Promotions that are not made using one of these routes will be in breach of section 21 of the Financial Services and Markets Act 2000 (FSMA 2000), which is a criminal offence punishable by up to 2 years imprisonment, an unlimited fine, or both. The FCA states it will take robust action against persons illegally promoting to UK consumers. This may include, but it is not limited to, placing firms on its warning list, taking steps to remove or block any illegal financial promotions such as websites, social media accounts and apps, and enforcement action.
On 11 July 2023, HM Treasury published a policy note alongside a near-final draft of the Securitisation Regulations 2023. The statutory instrument creates a new framework for the regulation of securitisation, replacing the EU Securitisation Regulation and related legislation. Since a previous illustrative version of this SI was published as part of the Edinburgh Reforms, the government has finalised outstanding issues and refined the provisional drafting included in the illustrative SI. In particular, the following changes from that version should be noted:
- Scope of institutional investor as relating to AIFMs. This SI narrows the scope of the definition of ‘institutional investor’, so that UK due diligence requirements only apply to UK AIFMs.
- FCA direction power for Designated Activities Regime activities.

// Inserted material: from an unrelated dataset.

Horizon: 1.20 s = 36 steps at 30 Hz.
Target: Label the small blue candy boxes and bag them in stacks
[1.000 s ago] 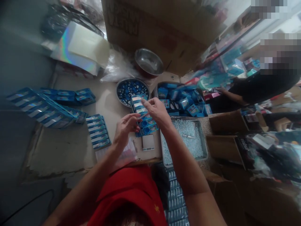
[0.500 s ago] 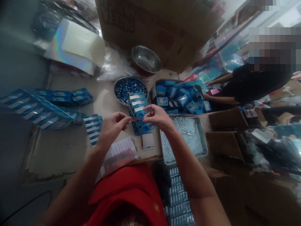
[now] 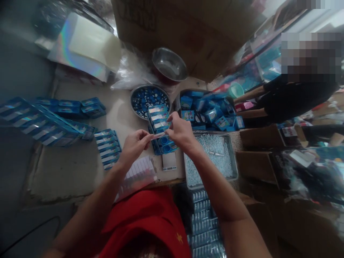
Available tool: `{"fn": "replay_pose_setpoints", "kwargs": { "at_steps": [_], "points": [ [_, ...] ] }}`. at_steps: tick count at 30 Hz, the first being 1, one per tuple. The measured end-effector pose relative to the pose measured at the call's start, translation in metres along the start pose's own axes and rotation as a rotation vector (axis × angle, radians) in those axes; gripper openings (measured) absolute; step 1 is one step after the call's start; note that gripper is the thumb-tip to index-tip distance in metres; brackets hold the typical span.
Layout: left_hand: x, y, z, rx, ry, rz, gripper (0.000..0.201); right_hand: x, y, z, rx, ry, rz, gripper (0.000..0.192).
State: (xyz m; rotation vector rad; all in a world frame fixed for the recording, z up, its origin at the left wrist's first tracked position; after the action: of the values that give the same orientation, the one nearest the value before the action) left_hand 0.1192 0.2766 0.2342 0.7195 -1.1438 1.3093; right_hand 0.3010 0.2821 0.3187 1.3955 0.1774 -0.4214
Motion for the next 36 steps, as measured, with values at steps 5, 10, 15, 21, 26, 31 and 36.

This SI gives the FCA a power of direction for authorised and unauthorised firms who engage in designated activities related to securitisation.
- Ban on the establishment of Securitisation Special Purpose Entities (SSPEs) in certain overseas jurisdictions. The ban on establishing SSPEs in high-risk or noncooperative jurisdictions has been clarified so that it applies to providers of securitisations. It has also been clarified so that institutional investors are prohibited from investing in securitisations with SSPEs established in the jurisdictions in question.
- Framework for recognising STS-equivalent non-UK securitisations. This SI modifies the STS securitisation equivalence regime to adapt it to a model appropriate for the regulation of securitisation under the Smarter Regulatory Framework.
- TPV and SR Standardisation. This SI renames the process for TPV ‘authorisation’ as ‘registration’ in line with SR registration, to distinguish from authorisation under Part 4 of FSMA 2000.
- Restatement and reforms to due diligence requirements for OPS. This SI restates due diligence requirements which apply to OPS and makes reforms to clarify them.
- Repeal of the re-securitisation permissions process. The power and process for the FCA and PRA to grant firms permission to issue re-securitisations will be repealed without replacement in this SI. HM Treasury intends to provide the regulators with certain powers to modify or disapply rules under s.138BA of FSMA 2000, which may be used as a replacement for this process as well as other purposes. The regulators may publish further material on how they expect to exercise these powers.
- Repeal of Article 30 of the EU Securities Regulation. Specific obligations on the regulators in retained EU law, including to review compliance and monitor risks, are repealed without replacement.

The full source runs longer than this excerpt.